In his op-ed, Cardona highlighted the necessity for different stakeholders to share their views and concerns about reopening and what is that’s working for their schools and wat isn’t.

He mentioned that he intends to “convene the experts” in a national summit in March to get “critical feedback we need to make reopening as seamless as possible” and listen to what students require on an academic, social and emotional level.

While it is not declared when precisely the summit will occur and in what format, he stated that parents, students, school leadership and community organizations would be part of it.

He mentioned that the Department of Education would share the best practices and create a “best practices clearinghouse” with the idea of making solutions that are working well for some schools accessible to all.

He also expressed his dedication to providing a second edition of the Department of Education’s Covid-19 handbook to lend updated information for educators. He reassured the department’s goal of conducting a national survey to gather data on school reopening status and in-person learning. The survey was initially announced in early February.
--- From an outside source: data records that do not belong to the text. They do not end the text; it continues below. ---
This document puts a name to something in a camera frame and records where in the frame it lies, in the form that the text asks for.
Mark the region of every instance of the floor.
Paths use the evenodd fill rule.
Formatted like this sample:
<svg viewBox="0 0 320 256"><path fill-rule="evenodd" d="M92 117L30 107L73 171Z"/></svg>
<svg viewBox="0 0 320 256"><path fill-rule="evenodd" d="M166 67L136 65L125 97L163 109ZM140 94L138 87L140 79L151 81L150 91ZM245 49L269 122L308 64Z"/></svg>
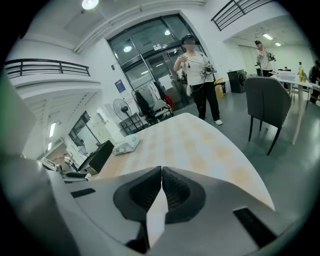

Cardona shared that schools require financial help to reopen classes safely. To meet this requirement, Biden is currently pushing for Congress to sanction a total of $170 billion in education funding as part of the $1.9 trillion stimulus suite.

Last month at his confirmation hearing, Cardona vowed to deliver clear reopening guidance, based on science, and shared that he believes the strategy should call for an amplified surveillance Covid-19 testing for educators as well as prioritize them to receive the vaccine.

The CDC has since released fresh guidance for reopening in-person learning. The update comprises OF various requirements like washing hands, cleaning facilities and improving ventilation, contact tracing, isolation and quarantine. CDC Director Dr. Rochelle Walensky at the same time has said it is important to prioritize wearing masks and physical distancing.

The reviewed CDC guidance doesn’t list vaccination as a main strategy, but says that it does offer “an additional layer of protection,” she said.